--- START ---

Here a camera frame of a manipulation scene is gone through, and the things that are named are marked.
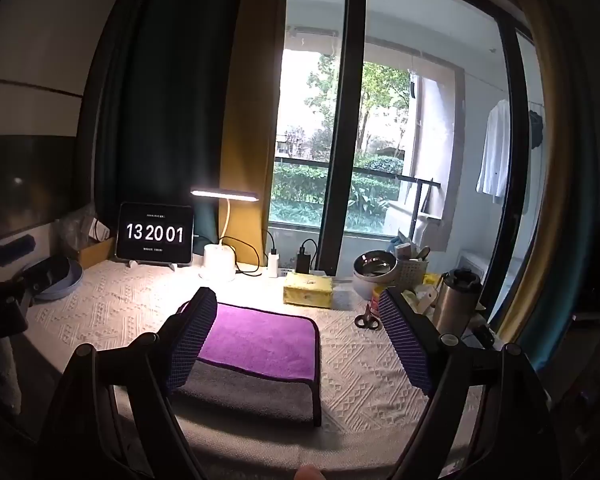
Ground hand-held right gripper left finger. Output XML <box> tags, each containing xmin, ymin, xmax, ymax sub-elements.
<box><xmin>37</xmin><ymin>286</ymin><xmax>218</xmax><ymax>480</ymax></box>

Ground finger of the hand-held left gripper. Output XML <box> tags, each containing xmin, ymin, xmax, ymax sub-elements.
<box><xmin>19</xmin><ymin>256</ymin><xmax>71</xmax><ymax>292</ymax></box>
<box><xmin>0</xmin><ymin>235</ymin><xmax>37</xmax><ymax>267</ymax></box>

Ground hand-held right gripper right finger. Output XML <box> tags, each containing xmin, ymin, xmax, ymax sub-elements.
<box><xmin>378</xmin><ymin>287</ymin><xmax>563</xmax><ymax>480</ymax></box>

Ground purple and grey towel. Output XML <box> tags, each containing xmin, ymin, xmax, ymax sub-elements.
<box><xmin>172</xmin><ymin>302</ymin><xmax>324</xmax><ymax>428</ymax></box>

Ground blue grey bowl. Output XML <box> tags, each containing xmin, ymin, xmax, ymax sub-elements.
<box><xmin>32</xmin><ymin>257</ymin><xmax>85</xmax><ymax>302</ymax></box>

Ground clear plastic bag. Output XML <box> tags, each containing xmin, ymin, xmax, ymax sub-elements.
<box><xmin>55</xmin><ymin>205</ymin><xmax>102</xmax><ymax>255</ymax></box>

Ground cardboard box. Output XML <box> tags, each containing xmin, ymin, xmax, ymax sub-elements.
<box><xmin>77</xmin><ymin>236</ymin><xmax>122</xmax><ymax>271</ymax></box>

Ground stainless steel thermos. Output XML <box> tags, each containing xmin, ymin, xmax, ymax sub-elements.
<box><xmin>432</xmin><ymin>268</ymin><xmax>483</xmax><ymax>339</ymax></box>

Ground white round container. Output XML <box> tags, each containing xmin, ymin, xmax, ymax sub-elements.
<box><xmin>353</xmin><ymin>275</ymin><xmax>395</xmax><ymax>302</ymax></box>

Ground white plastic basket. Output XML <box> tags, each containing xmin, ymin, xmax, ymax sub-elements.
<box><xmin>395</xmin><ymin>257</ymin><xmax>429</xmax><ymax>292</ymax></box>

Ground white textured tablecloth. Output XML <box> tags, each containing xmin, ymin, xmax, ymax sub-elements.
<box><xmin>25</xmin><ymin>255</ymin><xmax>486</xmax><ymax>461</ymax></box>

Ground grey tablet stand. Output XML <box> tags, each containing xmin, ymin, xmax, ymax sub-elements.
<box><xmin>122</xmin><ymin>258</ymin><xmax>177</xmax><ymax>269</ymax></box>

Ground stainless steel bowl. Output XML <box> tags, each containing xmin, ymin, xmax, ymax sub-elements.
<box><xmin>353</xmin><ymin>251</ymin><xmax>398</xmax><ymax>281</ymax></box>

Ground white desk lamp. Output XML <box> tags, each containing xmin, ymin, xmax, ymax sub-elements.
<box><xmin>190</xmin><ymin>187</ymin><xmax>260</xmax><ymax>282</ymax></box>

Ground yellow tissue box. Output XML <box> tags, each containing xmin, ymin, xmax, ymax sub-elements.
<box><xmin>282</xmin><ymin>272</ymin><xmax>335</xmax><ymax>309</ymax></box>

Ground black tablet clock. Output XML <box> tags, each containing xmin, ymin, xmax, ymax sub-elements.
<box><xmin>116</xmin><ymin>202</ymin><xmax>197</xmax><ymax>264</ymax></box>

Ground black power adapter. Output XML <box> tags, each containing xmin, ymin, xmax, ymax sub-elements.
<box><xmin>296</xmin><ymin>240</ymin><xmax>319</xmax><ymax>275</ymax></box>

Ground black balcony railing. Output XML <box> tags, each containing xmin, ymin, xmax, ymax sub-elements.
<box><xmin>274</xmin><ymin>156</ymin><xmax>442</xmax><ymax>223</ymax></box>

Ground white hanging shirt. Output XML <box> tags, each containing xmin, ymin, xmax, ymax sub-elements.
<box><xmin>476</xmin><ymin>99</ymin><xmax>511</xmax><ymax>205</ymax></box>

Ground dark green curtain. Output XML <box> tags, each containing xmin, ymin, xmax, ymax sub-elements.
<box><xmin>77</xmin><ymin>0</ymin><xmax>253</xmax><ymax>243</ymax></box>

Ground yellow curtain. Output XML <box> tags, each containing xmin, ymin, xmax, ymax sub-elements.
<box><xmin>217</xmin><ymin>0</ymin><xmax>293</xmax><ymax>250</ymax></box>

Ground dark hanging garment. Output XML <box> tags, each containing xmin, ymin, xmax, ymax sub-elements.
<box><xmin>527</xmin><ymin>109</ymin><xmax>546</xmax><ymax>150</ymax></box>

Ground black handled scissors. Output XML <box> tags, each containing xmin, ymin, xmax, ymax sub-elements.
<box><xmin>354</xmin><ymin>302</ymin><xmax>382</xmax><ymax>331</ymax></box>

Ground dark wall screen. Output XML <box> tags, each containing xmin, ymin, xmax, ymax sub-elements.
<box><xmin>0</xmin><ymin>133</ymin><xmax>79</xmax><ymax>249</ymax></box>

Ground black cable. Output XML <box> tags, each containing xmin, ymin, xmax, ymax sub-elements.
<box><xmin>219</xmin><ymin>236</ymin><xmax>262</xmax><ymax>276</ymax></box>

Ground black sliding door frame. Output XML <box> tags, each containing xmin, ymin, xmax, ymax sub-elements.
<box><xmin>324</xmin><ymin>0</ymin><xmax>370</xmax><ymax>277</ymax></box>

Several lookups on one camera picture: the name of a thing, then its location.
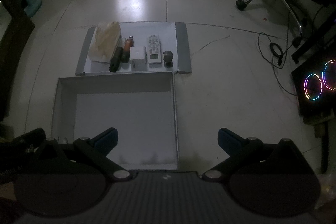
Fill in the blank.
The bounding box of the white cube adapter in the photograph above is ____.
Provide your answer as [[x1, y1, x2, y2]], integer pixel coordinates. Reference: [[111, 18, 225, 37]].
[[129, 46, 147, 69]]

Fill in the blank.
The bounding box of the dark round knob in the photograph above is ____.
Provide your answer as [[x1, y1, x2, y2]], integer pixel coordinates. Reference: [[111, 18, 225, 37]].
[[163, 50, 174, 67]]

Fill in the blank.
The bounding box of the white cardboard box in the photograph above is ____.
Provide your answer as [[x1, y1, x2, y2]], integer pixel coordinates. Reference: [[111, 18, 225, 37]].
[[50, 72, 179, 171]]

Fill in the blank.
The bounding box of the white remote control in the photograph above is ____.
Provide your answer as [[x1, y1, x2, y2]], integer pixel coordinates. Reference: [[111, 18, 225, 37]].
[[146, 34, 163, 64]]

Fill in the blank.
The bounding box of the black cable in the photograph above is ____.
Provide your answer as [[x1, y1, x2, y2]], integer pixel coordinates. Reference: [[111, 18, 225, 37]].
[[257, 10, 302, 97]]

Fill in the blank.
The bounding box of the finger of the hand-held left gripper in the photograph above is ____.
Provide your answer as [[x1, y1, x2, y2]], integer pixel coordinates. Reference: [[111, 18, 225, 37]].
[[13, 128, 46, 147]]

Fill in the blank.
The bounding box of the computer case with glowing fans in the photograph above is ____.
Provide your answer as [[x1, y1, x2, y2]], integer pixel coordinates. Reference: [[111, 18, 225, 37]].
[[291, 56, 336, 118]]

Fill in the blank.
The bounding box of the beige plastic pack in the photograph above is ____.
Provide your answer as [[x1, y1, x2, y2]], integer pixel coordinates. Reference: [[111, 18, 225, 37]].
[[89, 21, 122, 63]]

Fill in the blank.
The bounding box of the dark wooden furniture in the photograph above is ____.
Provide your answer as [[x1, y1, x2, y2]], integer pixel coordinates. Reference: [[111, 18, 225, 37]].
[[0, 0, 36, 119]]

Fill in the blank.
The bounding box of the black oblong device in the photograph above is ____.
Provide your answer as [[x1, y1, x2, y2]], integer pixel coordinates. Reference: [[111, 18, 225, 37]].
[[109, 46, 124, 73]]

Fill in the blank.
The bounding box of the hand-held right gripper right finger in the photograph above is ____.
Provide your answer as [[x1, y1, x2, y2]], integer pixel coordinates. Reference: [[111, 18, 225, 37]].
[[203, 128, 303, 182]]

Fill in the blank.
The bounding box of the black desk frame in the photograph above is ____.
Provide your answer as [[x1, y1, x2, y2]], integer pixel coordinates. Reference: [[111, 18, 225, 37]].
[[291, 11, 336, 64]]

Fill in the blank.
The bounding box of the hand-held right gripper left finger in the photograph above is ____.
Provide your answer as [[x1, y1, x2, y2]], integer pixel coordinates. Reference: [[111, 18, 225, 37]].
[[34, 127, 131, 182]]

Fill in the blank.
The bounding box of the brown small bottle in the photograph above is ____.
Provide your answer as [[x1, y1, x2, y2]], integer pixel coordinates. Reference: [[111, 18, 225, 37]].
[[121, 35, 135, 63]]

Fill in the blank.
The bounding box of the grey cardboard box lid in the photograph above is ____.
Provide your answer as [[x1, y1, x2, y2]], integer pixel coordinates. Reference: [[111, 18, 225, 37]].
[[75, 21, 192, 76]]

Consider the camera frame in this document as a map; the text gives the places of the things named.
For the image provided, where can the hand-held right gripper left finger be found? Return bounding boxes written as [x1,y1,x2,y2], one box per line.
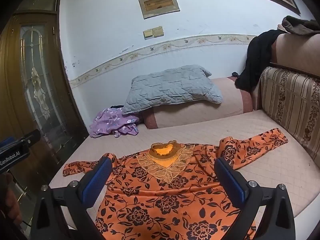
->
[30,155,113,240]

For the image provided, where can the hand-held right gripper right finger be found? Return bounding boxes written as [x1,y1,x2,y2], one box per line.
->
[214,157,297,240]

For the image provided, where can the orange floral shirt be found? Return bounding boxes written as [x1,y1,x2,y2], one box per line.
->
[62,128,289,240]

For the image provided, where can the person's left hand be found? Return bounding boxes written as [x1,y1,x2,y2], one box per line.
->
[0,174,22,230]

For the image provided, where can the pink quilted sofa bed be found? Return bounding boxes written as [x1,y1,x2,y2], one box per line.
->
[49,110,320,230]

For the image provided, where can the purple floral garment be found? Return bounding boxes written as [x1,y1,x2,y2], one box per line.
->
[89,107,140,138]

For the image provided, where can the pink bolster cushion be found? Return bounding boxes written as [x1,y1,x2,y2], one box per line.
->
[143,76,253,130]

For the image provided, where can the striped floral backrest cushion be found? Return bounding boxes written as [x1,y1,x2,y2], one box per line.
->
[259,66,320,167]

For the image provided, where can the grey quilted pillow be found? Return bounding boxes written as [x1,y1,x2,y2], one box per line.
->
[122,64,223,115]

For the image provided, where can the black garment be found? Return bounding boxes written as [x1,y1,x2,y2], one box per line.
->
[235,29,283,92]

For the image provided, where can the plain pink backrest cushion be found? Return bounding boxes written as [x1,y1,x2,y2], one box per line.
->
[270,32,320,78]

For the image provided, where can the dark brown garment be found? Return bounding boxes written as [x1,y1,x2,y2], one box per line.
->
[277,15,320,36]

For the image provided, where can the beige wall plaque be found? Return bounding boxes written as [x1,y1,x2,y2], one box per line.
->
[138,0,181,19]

--- END ---

## Your task
What lines in the listing include the string "things"? Copy them out.

## Exercise result
Here a camera frame of a manipulation scene is gone through, and the things that are named are marked.
Consider the camera frame in this document as a map; the text gives the places of the things named.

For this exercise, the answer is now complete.